航空機市場は今後大きく拡大すると予想されており、国際競争力のある技術の研究開発と航空産業の基幹産業化が期待されています。近年では、航空機の機体性能改善による環境負荷低減だけでなく、運航管理や空港運用まで含めた「空のカーボンニュートラル」の実現に向けた取り組みが加速しています。また、eVTOL(電動垂直離着陸機)に代表される空飛ぶクルマなど、次世代モビリティの社会実装を目指す開発も活発化しています。こうした背景から、将来ニーズに対応できる人材の育成がますます重要となっています。
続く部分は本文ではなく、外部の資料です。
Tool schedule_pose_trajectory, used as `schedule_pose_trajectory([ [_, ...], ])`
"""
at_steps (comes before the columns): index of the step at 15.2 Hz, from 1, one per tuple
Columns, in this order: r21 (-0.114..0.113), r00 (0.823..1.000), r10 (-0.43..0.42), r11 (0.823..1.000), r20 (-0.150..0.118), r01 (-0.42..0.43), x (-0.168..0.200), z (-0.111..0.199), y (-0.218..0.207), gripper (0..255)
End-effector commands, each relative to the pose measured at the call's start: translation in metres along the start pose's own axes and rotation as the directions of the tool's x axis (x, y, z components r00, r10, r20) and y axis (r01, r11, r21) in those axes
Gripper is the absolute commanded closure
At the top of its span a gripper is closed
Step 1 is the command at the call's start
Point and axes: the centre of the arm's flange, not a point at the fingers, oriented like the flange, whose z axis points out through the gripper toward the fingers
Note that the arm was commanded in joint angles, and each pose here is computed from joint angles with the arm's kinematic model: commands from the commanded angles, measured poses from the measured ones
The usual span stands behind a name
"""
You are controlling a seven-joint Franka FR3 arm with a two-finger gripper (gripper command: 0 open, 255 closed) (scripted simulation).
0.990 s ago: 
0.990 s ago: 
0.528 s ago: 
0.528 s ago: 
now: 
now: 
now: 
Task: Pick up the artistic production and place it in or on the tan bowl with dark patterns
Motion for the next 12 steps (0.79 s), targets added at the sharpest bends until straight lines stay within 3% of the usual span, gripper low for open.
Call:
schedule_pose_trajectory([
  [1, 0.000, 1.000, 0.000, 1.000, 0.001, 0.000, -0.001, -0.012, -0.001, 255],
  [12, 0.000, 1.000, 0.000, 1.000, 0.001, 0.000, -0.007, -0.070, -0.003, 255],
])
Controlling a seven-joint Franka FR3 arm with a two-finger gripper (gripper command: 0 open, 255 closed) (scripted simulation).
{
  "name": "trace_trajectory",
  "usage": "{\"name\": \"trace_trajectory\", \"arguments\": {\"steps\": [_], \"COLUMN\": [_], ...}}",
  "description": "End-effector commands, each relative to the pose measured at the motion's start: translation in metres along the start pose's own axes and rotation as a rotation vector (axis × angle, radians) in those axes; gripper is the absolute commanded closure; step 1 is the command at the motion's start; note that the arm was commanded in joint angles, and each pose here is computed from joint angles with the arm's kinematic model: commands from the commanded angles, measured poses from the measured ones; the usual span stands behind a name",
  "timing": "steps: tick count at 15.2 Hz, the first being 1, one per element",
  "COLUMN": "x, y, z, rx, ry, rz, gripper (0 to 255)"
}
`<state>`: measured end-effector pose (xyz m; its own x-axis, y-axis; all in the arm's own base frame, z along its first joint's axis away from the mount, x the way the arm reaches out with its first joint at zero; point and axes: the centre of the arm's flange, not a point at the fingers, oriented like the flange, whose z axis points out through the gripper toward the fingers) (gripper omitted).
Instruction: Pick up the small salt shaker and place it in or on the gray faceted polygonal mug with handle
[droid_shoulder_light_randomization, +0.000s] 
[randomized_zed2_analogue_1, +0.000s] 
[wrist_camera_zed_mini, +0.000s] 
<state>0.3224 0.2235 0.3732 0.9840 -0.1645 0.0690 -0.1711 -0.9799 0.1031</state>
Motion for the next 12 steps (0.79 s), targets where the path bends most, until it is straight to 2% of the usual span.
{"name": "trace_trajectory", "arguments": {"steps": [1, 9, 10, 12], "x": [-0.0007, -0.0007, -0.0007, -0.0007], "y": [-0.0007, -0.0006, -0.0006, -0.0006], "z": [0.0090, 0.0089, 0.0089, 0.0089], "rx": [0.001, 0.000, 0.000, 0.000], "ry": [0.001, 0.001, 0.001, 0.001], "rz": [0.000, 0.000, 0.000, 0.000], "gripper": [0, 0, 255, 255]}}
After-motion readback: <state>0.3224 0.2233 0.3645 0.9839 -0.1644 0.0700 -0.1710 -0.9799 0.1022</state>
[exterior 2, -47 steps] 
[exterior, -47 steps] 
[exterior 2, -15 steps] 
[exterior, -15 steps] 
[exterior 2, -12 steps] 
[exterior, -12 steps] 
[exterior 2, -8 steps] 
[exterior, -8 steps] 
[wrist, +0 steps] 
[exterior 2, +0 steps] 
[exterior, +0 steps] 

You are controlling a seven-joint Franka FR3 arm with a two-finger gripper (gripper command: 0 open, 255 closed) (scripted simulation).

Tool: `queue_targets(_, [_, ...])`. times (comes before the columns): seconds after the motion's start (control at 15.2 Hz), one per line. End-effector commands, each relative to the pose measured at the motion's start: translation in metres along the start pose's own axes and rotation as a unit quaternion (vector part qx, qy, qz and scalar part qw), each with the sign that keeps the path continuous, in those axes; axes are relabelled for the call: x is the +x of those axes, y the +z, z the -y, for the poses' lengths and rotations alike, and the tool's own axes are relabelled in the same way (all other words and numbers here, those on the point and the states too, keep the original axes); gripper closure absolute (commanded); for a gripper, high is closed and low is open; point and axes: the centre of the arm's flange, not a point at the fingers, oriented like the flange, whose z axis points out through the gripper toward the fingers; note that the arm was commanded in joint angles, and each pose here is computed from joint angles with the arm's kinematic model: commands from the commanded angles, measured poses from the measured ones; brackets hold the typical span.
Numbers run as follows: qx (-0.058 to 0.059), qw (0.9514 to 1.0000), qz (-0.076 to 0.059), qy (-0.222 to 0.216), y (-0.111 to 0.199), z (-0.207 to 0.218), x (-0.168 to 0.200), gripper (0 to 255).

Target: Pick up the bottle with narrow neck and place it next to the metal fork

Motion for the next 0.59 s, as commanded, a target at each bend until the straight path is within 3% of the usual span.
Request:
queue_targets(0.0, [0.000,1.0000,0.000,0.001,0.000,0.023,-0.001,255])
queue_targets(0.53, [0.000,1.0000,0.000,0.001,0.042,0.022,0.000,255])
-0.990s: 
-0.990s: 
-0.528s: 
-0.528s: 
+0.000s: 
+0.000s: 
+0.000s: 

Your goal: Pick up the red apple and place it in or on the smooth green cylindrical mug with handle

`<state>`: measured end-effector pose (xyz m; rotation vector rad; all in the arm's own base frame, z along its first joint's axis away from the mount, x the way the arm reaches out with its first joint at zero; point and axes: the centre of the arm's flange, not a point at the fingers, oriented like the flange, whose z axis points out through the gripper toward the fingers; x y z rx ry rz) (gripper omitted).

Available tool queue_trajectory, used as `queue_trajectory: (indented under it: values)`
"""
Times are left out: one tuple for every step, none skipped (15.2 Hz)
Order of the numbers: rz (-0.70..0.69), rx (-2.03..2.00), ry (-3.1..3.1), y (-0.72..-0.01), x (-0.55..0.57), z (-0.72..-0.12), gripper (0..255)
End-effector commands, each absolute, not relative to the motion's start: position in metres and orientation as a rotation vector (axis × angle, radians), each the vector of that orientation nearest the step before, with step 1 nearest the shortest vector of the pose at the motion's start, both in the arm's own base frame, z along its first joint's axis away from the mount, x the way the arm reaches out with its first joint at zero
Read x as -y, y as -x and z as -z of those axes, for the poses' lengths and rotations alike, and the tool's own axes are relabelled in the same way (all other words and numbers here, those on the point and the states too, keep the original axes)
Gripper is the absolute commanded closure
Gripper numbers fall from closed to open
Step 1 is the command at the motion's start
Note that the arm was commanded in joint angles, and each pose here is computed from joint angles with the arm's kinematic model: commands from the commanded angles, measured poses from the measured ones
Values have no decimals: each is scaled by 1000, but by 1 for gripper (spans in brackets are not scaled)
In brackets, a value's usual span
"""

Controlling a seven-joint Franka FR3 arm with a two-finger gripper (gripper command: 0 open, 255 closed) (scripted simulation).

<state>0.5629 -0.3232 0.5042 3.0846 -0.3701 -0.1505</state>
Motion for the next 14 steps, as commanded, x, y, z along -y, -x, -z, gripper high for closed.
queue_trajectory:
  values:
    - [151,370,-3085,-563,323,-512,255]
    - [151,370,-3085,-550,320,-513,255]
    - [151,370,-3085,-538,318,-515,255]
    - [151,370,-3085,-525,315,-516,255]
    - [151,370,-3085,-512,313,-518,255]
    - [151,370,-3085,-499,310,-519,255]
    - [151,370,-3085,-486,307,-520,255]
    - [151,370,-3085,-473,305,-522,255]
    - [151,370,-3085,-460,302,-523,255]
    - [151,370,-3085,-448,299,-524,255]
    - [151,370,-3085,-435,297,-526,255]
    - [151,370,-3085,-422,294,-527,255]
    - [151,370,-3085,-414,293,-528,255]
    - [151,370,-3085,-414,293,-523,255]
このような状況を踏まえ、国立研究開発法人宇宙航空研究開発機構(JAXA)の協力を得て、2010(平成22)年4月から工学研究院および工学府に開設された「航空技術連携講座」では、航空機開発において技術革新が期待される分野の研究と教育を推進しています。この連携講座では、飛行システム技術・風洞試験技術・複合材構造技術・将来航空推進技術の4分野に関する連携研究テーマを設定し、大学院生の研究指導を行っています。また、JAXAインターンシップ制度等を利用して、大学院生がJAXAの大型試験設備を使った研究等に参加することで、JAXAでの実践的な研究開発を経験しています。加えて、JAXA招聘教員による特別講義や、九州大学とJAXA間において航空技術関連の共同研究も行っています。
この「航空技術連携講座」を通じて、両機関の融合による教育の充実と研究の活性化、さらには航空技術関連のイノベーション創出への挑戦を積極的に行っています。